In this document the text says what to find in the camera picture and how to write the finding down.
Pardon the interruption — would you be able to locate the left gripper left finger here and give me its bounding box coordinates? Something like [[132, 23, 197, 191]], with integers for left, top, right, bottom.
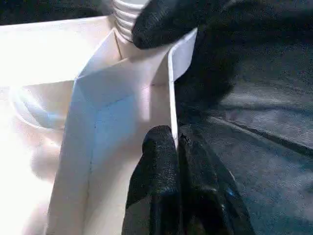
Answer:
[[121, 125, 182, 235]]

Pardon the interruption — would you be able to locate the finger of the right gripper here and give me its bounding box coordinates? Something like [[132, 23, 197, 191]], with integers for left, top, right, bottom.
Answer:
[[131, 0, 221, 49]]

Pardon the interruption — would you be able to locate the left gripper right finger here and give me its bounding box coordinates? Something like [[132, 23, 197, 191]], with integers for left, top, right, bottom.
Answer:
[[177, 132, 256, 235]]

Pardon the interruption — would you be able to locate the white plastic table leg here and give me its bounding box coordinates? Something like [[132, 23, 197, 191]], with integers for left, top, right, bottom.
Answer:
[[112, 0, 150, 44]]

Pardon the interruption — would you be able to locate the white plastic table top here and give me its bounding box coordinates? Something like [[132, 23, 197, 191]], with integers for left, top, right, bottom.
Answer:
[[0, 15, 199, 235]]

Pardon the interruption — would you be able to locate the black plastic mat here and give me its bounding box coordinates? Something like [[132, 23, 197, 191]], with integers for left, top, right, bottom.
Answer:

--

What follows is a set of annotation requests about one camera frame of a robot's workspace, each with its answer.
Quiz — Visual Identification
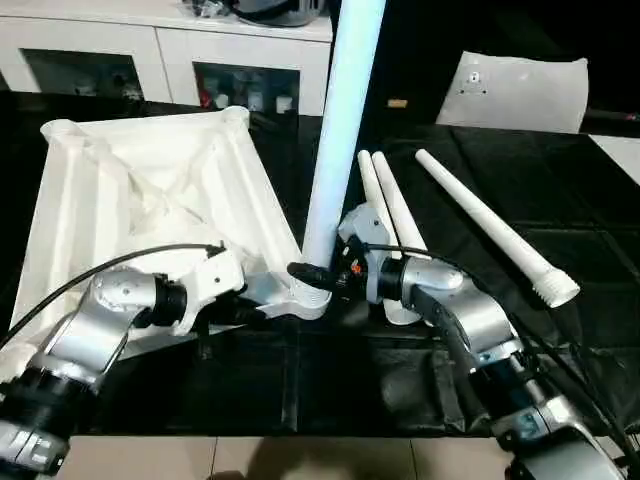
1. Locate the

## Your assignment
Exactly how many lines of the records include "table"? Provide the number by itself.

## Completed task
2